Included in the $3.5 trillion spending package announced by Senate Democrats on Tuesday is funding for the creation of a uniformed “Civilian Climate Corps” tasked with the vague mission of “advancing environmental justice.”
The Civilian Climate Corps’ (CCC) inclusion in the package is a major concession to far-left environmental advocates calling for the creation of the CCC as a year one priority of the Green New Deal while lauding the “government jobs” it would create for climate activists.
The CCC is a make-work program for progressive activists complete with free government housing and transportation to work. Enrollees would be paid to wag their finger and lecture taxpayers on climate change activism. CCC members would be the government-stamped Hall Monitors of the Green New Deal.
The CCC’s inclusion in the Democrats’ spending package comes after Senate Majority Leader Chuck Schumer vowed last week that he would “work tirelessly to achieve a big and bold Civilian Climate Corps that places justice at the center and urgently addresses our interlocking climate and economic crisis.”
Details on the level of proposed funding for the CCC are not yet available, but President Biden’s own proposal previously called for $10 billion in new spending while progressive House members such as Rep. Alexandria Ocasio Cortez have called for a number as high as $132 billion to hire 1.5 million climate activists.
While details are still forthcoming, the plan is modeled off of the 21st Century Civilian Conservation Corps Act introduced by House Democrats last Congress.
The legislation provides further insight into Senate Democrats’ proposal, the details of which are below:
Taxpayer-funded housing, clothing, and feeding of Climate Corps members.
According to the legislation, taxpayers would be responsible for paying the cost of Climate Corps members’ housing, clothing, feeding, allowance, and medical expenses. Nothing screams good-paying jobs like an “allowance” from the government. Here it is straight from the bill’s text:
“The President may provide housing for persons employed in the Civilian Conservation Corps and furnish them with such subsistence, clothing, medical attendance and hospitalization, and cash allowance, as may be necessary, during the period they are so employed.”
Taxpayer-funded transportation to “work” for Climate Corps members.
Not only will the government provide food, clothing, housing, and an allowance, it will also pick up members of the Climate Corps and drive them to work for them.
“The President may provide for the transportation of persons employed in the Civilian Conservation Corps to and from the places of employment.”
Allows President Biden to seize private property through land condemnation.
President Biden would be empowered to seize public land deemed necessary to construct projects authorized under the bill.
“The President, or the head of any department or agency authorized by the President to construct any project or to carry on any public works under this Act, may acquire real property for such project or public work by purchase, donation, condemnation, or otherwise.”

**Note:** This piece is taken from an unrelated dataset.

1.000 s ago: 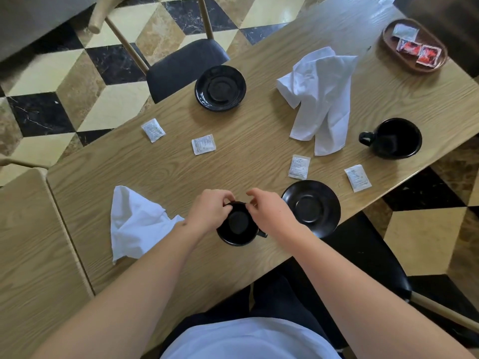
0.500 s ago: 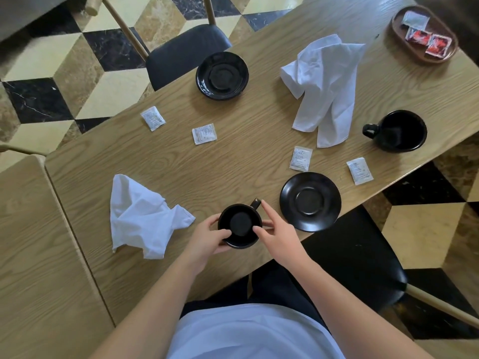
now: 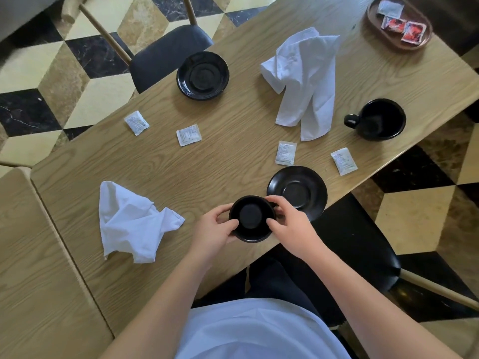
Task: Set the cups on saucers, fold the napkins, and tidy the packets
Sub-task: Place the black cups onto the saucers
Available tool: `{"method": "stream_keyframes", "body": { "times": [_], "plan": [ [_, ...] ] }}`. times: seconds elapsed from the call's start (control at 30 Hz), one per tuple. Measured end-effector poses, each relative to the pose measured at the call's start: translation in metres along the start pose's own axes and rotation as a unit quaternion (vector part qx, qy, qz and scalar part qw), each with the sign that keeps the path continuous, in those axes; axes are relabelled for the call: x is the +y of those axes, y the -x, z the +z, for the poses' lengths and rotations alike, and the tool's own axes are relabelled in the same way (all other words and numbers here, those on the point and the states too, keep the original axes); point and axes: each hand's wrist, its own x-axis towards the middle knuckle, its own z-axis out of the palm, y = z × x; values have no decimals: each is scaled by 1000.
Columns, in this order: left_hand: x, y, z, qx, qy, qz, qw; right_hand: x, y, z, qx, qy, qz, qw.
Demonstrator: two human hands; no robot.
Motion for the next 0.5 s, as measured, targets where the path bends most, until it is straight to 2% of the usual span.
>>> {"method": "stream_keyframes", "body": {
  "times": [0.27,0.5],
  "plan": [
    [26,-12,74,-47,10,1,999,19,8,-67,88,0,36,995],
    [39,-34,108,-27,-13,-9,1000,28,-9,-88,96,-10,60,994]
  ]
}}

Jobs are prioritized for individuals who have already used up unemployment benefits
According to the text of the legislation, the President shall prioritize “unemployed citizens who have exhausted their entitlement to unemployment compensation,” over other citizens still “eligible for unemployment compensation payable under any State law or Federal unemployment compensation law.”
80 percent of funding used on employment, not conservation.
While the Biden administration claims the proposal is about conservation and addressing climate change, the legislation mandates that 80 percent of funding is to be used just on the salaries of staff.
“Not less than 80 percent of the funds utilized pursuant to paragraph (1) must be used to provide for the employment of individuals under this Act.”
Based on a failed 1930’s program that housed “employees” in military camps.
The effort is reportedly an attempt by the Biden administration to revive a long-defunct jobs program created in 1933 as part of the New Deal and similarly titled the Civilian Conservation Corps (CCC). In 1937, shortly after the CCC’s creation, Congress elected to phase out funding for the program, officially ending the CCC in 1942.
According to a September report from the Congressional Research Service, The CCC was a government employment program for unemployed males aged 18-25 in which “enrollees were recruited, hired, and trained by the federal government, worked under federal supervision, lived in government-run military camps, and received stipends paid for with federal funding.”
CCC was extremely accident-prone.
It turns out taking untrained youths and asking them to perform manual labor in the wilderness is a dangerous idea. “Given the nature of the work (“most of which consisted of manual labor”) and the inexperience of most enrollees, accidents were inevitable,” according to a National Archives report cataloging the accident reports of the CCC program.
According to the report, over 7,600 workplace accidents were filed during the CCC’s short existence and included several workplace deaths and life-threatening injuries. The report details cases of drownings and construction accidents.